Впервые Валентина поняла, что он действительно ничего не помнит. До этого ей казалось, что если сказала, что она его жена, то он должен поверить ей и всё само собой, пусть не сразу, но встанет на свои места, и они будут жить как прежде.
— Да не выгоню, живи…
Лешему стало жалко эту женщину. Он ведь помнил, как она просидела месяц там, в больнице, у его кровати и переживала, ночей не спала. И он с хрипотцой выдавил из себя:
— Всё перемешалось, теперь и сам не пойму: где бред, а где явь. Но всё, что было со мной, — было! Я же помню!
— Может, было, Митя. — Словно соглашаясь с Лешим, Валентина кивнула головой. — Только в бреду это было, ты глаза-то разуй!

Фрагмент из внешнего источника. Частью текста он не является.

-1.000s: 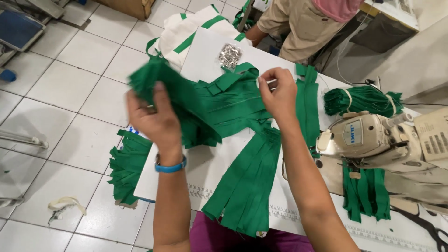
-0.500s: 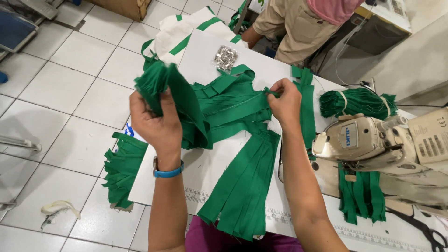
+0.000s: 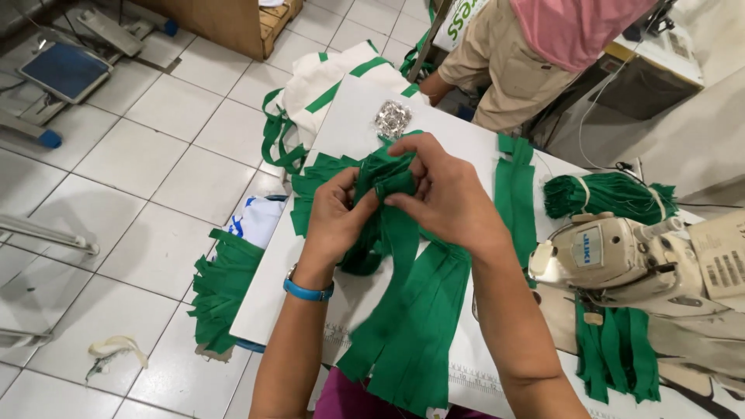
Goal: The person is sorting and aligning green fabric strips on a sewing machine table and occasionally sewing them together.
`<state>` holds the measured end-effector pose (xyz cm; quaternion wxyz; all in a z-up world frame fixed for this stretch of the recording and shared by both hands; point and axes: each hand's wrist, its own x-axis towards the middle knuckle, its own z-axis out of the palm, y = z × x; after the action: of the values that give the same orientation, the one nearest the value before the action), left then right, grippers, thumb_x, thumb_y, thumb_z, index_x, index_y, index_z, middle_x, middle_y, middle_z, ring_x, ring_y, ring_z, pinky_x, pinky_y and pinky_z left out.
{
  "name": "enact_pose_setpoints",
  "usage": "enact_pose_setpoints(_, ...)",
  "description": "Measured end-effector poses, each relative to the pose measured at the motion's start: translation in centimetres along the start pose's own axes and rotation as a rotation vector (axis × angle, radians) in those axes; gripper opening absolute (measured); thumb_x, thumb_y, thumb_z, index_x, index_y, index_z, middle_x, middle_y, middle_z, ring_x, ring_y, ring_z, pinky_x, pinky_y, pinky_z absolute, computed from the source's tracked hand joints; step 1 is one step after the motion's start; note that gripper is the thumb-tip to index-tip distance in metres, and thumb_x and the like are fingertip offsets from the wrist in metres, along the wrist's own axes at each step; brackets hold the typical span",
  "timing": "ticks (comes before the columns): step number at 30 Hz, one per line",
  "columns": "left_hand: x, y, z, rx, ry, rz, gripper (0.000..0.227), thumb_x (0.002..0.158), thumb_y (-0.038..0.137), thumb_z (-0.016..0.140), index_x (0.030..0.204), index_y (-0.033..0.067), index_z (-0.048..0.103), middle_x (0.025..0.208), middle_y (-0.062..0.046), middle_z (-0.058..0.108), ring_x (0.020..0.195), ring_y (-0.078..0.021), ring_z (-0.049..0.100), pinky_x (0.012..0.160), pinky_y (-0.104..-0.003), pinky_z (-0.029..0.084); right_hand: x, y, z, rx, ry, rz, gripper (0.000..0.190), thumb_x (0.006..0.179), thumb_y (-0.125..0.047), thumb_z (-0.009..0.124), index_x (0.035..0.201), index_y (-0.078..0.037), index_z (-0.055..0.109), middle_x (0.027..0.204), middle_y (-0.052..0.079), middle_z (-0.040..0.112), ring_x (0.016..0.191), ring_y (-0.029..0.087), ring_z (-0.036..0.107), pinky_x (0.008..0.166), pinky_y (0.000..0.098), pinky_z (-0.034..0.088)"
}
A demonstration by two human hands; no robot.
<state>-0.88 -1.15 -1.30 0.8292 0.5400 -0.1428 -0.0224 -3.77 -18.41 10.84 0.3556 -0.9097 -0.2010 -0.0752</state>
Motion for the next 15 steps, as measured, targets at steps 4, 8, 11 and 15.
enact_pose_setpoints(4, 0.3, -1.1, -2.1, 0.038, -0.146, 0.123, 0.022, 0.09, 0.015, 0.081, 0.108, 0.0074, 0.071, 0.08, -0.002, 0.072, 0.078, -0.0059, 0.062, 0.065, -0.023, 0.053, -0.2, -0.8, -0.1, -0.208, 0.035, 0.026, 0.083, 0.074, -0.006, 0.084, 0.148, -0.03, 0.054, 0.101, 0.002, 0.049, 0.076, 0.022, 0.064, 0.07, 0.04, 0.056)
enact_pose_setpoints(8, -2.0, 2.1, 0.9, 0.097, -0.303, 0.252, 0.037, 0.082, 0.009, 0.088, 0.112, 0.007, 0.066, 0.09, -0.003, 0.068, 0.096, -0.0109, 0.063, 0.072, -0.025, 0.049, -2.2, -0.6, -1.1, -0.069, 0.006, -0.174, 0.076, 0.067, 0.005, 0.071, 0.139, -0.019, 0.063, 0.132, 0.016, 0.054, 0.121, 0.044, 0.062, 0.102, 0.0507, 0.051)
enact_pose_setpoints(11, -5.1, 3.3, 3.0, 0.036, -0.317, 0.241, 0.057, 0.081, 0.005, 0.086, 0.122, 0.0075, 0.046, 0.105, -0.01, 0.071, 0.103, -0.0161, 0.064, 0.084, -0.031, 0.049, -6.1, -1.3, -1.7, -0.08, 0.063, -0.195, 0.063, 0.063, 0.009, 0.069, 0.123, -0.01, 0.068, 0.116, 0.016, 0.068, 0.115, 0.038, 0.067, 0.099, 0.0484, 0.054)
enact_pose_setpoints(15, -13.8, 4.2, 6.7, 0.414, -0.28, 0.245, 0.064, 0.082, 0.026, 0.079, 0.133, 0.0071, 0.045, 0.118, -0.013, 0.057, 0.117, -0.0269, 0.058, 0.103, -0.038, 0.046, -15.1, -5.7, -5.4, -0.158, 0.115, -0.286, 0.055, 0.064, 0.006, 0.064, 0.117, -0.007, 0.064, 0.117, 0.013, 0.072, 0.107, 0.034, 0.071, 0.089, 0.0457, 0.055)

Лешему его теперешняя жизнь казалась чужой — не его. Его жизнь была та, где он жил один, где был кедровник в огороде, где была Ведея и был Сохатый-Светояр, Невзор и много-много его знакомых. А здесь он стал как бы чужим: ни друзей, ни знакомых. «Где же я был?» — сам себе задавал он вопрос, но не мог отыскать ответа. От дум его только болела голова да кровь стучала молотками в его висках.

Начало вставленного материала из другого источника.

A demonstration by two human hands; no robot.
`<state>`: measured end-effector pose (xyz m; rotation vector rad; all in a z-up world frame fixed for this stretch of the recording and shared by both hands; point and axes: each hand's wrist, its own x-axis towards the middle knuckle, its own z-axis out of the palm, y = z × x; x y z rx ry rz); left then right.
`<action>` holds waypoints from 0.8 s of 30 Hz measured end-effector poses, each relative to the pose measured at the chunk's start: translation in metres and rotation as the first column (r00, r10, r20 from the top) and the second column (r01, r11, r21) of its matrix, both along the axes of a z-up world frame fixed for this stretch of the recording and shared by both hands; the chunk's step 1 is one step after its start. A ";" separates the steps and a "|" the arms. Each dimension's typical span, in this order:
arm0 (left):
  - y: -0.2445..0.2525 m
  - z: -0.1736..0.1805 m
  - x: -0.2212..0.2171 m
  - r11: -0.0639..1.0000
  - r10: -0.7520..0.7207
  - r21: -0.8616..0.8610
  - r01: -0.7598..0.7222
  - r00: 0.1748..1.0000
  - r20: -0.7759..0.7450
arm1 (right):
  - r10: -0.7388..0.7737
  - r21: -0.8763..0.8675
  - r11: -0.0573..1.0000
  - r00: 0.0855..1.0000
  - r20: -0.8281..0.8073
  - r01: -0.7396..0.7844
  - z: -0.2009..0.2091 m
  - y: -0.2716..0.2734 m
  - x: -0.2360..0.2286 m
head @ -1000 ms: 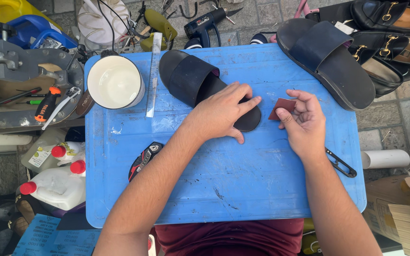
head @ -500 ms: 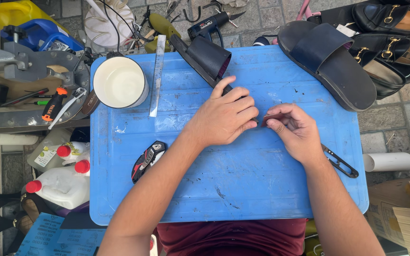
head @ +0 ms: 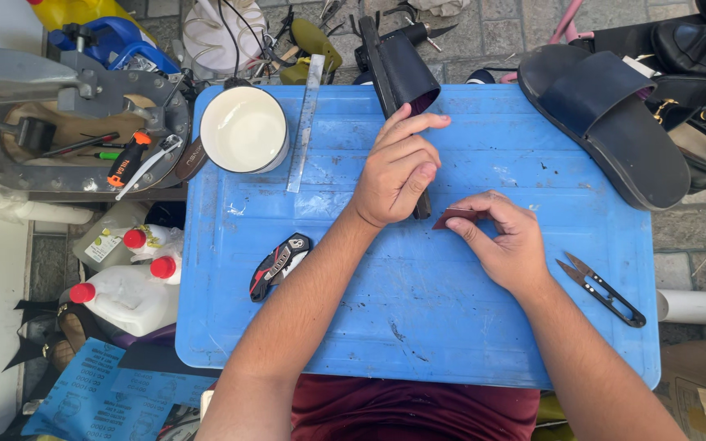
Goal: The person smooths the edges and surfaces of a black slide sandal using a small sanding block. They rotate the sandal to work on the strap, sole, and heel areas, then repeat the process on a second slide.
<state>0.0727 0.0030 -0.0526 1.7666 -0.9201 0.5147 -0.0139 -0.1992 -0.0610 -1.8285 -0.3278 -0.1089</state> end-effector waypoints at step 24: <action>-0.011 -0.010 0.005 0.999 0.034 -0.036 -0.032 0.997 0.065 | -0.050 -0.141 0.986 0.969 0.243 0.086 -0.001 0.016 0.007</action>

Как же теперь быть? Как себя вести в новой для него жизни? Ведь в той, что помнил, он был совершенно другой человек. У него были иные увлечения, была любимая женщина, которая пришла в его жизнь, пусть поздно, но пришла, и он был счастлив с нею. А эта новая женщина, называвшая себя его женой, была чужой для него. Ведь он не помнит, как ухаживал за ней. И любил ли её? Но, наверное, любил, иначе они не могли быть вместе. И кто тогда он сейчас?

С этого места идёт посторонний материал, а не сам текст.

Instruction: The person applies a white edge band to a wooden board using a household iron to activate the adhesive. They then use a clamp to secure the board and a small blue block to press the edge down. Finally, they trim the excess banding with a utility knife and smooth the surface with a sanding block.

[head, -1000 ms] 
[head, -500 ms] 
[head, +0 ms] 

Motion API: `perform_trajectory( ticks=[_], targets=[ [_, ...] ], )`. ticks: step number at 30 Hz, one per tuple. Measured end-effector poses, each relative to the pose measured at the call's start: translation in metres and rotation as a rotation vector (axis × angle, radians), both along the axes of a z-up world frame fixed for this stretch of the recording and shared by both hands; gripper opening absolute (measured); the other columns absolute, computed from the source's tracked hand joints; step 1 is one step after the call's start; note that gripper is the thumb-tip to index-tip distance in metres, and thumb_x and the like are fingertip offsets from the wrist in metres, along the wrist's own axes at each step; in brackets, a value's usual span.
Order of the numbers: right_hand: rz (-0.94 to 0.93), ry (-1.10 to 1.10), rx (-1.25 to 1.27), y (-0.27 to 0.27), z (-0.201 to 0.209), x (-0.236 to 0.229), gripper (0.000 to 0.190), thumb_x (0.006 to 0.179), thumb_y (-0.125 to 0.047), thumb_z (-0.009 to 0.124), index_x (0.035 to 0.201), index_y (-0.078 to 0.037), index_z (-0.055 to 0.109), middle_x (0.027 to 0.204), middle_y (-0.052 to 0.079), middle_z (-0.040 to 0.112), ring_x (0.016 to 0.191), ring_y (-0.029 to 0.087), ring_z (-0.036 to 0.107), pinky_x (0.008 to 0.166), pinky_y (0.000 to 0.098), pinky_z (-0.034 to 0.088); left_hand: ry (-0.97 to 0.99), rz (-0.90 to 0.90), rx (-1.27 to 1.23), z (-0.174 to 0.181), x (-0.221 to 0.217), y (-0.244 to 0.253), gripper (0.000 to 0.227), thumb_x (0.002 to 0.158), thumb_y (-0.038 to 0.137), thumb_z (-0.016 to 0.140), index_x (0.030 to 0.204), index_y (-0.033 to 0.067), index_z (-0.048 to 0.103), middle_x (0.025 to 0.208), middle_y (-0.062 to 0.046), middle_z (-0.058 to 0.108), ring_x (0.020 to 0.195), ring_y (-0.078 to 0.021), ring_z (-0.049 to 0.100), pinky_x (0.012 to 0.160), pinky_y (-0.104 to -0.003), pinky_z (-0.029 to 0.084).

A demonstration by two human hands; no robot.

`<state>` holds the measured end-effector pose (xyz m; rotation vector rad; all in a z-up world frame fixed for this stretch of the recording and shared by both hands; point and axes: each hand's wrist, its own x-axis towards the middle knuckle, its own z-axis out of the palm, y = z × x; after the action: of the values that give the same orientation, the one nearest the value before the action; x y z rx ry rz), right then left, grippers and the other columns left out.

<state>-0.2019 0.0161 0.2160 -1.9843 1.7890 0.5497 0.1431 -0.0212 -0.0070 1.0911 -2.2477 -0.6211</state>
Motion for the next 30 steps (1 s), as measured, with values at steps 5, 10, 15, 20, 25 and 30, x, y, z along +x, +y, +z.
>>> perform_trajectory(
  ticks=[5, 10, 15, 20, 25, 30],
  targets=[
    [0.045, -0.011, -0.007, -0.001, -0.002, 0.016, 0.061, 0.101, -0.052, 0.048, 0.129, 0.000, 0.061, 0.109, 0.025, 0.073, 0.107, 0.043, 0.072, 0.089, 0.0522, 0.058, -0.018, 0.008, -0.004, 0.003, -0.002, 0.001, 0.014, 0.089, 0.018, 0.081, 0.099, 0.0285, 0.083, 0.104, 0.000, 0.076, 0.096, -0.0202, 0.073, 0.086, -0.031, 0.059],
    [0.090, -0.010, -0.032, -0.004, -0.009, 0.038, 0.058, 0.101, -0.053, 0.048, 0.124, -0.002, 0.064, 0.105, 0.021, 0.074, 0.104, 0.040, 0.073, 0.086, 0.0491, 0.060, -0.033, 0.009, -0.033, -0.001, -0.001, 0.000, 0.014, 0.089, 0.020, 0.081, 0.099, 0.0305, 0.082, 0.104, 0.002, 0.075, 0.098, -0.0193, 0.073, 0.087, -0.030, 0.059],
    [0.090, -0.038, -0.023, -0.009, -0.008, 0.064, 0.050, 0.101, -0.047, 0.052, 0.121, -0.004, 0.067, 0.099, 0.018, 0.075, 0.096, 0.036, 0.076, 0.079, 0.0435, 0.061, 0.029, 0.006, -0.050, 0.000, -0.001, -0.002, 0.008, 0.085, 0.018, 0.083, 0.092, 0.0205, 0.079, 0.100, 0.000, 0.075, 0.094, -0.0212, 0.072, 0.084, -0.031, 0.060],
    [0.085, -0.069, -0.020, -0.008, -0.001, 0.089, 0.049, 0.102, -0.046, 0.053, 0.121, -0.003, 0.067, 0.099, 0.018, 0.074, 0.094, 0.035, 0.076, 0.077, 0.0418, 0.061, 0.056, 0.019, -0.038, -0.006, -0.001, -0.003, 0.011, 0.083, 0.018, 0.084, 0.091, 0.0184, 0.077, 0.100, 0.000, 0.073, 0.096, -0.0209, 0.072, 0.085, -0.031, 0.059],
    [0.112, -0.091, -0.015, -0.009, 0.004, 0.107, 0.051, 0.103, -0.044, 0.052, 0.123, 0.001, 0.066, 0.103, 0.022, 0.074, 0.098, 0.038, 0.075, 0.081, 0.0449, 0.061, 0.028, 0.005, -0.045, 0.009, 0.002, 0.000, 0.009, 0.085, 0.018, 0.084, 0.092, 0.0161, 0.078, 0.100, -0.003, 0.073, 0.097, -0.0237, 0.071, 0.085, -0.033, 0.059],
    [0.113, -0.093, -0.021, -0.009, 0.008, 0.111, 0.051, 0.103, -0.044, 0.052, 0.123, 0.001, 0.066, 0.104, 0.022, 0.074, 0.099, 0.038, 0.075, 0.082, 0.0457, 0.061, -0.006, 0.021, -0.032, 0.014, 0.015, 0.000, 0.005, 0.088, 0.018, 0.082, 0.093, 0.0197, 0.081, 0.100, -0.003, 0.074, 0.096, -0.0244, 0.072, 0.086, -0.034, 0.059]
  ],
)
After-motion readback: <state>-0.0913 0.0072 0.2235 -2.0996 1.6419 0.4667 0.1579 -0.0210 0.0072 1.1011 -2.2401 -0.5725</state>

Заново нужно учиться жить. И любить тоже надо учиться. Но как… Да и надо ли, когда в памяти стоит Ведея?! И неужели за две недели комы, в которой он пролежал, он смог прожить сорок лет чужого времени? Где правда, а где бред? Одни вопросы, но надо на них отвечать. Хотя бы самому себе. А так ведь можно свихнуться. Врачи сказали, произошло раздвоение личности. Какое раздвоение?! Если он не помнит то, что стараются ему навязать, а помнит то, чего, оказывается, не было в его жизни.